Alexandre Pliouchtchev (Echos de Moscou), Piotr Verzilov (Mediazona), Piotr Parkhomenko (Kommersant-FM), Timofeï Dziadko (RBC), Sofiko Arifdjanova (Otkrytaïa Rossia) et le journaliste américain Alec Luhn (The Guardian) ont été interpellés à Moscou et retenus plusieurs heures au commissariat. Les trois derniers ont été mis en examen pour "participation à un rassemblement non-autorisé". Les accusations contre Alec Luhn semblent finalement avoir été levées après intervention du ministère des Affaires étrangères.

Sergueï Satanovski (Novaïa Gazeta), Nadejda Zaïtseva (Vedomosti), Roman Pimenov (Interpress) et le journaliste indépendant Artiom Aleksandrov ont été interpellés à Saint-Pétersbourg. Sergueï Rasoulov (Kommersant), Faïna Katchabekova (Kavkazskaïa politika) et Vladimir Servinovski (Eto Kavkaz) ont été appréhendés à Makhatchkala, capitale du Daghestan, dans le Caucase russe. Alexandre Nikichine (Otkrytyï kanal) a été interpellé à Saratov (sud-ouest) et condamné le lendemain à quatre jours de détention administrative pour "refus d'obtempérer aux injonctions de la police".

Alexeï Alexeev, correspondant du site d'information Tchernika à Petrozavodsk (nord-ouest) a reçu des coups d'un policier alors qu'il filmait l'arrestation d'un manifestant. L'officier, dépourvu de matricule, l'a frappé au visage et aux jambes, a cassé ses lunettes et l'a insulté.

"Il est inacceptable que de si nombreux journalistes aient été interpellés bien qu'ils se soient clairement identifiés, déclare Johann Bihr, responsable du bureau Europe de l'est et Asie centrale de RSF. Encore plus inquiétant est le fait que certains d'entre eux puissent être poursuivis et qu'un autre reporter ait été passé à tabac. Ces actions policières violent la loi russe tout comme les traités internationaux qui engagent Moscou. Nous demandons aux autorités de respecter la liberté de la presse, de sanctionner les responsables et de s'assurer que les policiers soient correctement formés aux droits des journalistes."

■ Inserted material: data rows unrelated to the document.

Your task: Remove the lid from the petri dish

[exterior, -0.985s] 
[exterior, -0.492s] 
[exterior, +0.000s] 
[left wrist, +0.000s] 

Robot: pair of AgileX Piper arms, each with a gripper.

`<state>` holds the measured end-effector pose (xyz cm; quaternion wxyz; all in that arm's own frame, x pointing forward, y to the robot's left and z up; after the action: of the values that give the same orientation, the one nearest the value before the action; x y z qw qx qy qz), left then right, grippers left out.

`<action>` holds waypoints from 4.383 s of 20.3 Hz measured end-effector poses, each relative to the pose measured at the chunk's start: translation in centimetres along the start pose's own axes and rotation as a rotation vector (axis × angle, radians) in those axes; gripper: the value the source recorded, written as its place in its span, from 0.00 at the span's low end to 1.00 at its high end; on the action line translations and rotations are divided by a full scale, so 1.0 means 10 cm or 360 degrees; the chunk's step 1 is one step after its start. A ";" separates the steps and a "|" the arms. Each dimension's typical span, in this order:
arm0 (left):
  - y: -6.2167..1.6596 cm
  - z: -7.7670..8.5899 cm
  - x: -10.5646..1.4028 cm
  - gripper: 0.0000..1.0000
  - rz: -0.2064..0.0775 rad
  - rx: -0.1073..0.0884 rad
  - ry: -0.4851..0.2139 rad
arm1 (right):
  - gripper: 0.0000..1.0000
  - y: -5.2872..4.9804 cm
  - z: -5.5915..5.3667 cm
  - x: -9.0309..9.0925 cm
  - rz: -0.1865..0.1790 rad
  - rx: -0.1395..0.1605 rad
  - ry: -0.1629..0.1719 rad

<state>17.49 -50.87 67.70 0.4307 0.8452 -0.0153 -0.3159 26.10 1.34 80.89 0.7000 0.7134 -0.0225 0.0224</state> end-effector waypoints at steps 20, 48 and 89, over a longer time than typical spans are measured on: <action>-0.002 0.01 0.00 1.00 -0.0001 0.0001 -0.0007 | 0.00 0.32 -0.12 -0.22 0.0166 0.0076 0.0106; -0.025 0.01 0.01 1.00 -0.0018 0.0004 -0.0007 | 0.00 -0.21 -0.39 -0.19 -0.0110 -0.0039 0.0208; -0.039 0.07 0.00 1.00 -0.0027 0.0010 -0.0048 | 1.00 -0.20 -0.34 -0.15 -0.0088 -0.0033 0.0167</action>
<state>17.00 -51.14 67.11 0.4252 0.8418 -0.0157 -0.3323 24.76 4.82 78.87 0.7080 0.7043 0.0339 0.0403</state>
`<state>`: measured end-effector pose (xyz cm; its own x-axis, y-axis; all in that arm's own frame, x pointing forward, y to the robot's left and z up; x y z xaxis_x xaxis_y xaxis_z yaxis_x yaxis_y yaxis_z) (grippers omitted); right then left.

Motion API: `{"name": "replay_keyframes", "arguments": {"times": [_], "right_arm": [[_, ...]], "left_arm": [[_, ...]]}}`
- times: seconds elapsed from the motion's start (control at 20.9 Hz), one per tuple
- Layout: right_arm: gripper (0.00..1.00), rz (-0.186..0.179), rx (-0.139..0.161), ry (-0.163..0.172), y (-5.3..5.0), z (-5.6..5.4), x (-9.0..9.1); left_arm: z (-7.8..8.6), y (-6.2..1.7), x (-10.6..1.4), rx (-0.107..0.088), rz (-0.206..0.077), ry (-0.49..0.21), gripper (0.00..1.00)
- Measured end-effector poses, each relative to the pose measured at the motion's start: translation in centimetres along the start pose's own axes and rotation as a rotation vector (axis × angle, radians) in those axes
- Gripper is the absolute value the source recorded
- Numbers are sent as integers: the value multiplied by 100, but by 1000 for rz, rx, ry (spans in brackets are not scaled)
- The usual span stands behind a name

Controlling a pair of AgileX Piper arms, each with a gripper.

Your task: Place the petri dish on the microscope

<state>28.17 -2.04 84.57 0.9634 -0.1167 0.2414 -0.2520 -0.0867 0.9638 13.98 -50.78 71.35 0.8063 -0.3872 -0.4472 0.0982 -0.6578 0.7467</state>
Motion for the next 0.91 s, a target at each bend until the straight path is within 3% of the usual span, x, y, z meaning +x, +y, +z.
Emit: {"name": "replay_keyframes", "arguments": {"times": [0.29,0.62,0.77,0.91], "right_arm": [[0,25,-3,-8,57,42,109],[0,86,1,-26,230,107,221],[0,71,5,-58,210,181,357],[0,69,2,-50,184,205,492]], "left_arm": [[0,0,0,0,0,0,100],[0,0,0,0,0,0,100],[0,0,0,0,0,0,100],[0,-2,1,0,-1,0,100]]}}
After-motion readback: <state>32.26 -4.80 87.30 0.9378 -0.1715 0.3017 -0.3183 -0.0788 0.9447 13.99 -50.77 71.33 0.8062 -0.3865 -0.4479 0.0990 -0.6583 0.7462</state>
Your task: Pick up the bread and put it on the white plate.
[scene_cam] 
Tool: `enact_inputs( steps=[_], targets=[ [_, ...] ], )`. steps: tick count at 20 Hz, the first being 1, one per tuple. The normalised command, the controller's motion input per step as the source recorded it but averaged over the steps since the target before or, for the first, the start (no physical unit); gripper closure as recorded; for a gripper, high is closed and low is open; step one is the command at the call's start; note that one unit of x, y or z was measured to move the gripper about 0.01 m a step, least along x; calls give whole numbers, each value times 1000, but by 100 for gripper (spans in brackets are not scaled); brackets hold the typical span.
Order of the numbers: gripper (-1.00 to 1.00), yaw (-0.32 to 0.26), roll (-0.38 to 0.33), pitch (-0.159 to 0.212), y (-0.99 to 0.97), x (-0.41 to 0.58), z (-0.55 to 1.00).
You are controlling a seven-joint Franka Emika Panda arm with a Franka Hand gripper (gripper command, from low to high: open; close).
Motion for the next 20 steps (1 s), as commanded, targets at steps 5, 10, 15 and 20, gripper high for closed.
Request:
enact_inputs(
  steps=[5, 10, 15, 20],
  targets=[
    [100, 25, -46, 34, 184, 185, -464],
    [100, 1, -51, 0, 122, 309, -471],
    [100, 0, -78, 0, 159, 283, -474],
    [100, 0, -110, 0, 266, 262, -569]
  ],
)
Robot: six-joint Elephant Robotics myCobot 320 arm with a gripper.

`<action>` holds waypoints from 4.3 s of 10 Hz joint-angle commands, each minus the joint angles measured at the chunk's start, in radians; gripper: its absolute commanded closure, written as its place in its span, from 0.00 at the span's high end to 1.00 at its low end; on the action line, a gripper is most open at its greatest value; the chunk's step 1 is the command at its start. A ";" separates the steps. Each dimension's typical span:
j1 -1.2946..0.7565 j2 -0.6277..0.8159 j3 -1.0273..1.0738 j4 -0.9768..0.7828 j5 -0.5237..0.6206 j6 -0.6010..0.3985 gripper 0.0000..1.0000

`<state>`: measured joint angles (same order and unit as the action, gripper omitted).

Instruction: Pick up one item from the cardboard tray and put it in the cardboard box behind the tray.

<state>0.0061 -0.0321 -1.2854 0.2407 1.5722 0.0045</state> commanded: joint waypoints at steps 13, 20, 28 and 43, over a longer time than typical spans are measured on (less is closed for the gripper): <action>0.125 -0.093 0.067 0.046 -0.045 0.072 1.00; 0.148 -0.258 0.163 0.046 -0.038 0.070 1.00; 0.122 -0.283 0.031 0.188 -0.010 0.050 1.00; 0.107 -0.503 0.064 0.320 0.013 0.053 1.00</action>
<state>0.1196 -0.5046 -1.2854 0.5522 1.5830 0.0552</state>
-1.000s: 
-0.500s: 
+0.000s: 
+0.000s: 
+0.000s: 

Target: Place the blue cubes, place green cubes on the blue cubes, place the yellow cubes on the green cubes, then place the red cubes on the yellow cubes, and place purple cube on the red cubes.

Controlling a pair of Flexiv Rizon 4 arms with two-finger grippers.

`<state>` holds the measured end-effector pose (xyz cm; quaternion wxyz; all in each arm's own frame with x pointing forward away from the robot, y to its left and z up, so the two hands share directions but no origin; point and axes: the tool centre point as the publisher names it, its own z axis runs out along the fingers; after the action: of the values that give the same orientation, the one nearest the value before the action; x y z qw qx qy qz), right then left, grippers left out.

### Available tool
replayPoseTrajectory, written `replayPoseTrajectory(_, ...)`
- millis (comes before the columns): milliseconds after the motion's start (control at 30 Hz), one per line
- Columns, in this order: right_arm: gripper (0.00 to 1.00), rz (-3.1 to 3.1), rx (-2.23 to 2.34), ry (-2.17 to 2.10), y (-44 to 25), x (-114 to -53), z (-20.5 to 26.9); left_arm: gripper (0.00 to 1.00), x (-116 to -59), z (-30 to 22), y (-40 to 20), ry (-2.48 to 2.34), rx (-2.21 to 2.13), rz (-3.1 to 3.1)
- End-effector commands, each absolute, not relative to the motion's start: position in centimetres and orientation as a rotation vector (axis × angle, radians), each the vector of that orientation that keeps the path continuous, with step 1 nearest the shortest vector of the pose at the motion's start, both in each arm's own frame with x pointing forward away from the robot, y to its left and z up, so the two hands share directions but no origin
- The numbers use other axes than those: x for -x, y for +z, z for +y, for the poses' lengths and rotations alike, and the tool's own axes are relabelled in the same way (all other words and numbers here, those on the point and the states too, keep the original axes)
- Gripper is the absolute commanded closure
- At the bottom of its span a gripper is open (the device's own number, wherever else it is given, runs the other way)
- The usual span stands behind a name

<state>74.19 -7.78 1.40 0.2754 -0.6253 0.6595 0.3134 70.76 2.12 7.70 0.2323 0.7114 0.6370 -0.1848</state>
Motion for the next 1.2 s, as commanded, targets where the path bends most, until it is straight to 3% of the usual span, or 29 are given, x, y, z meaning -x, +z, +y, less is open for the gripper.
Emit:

J'ai montré ma carte de presse [à un policier anti-émeutes], il m'a dit : "Et alors ?"
Sergueï Satanovski


Si quelques journalistes ont été relâchés après avoir présenté leur carte de presse ou leur accréditation, dans la plupart des cas, cela n'a rien changé à l'attitude de la police. "J'ai montré ma carte de presse [à un policier anti-émeutes], mais cela ne l'a pas convaincu. Il m'a dit : Et alors ?", raconte à RSF Sergueï Satanovski. "J'ai montré aux policiers ma carte de correspondant de Kavkazskoï politiki et je leur ai demandé de me rendre mon téléphone. Mais de nouveau, personne n'a réagi", témoigne Faïna Katchabekova.

Des manifestations se sont tenues dans plus de 80 villes russes à l'appel de l'opposant Alexeï Navalny, pour protester contre la corruption des élites politiques. Malgré leur rare ampleur, ces rassemblements ont été largement ignorés par de grands médias nationaux, et étrangement absents des grands agrégateurs de contenus en ligne.

La Russie occupe la 148e place sur 180 au Classement mondial 2016 de la liberté de la presse.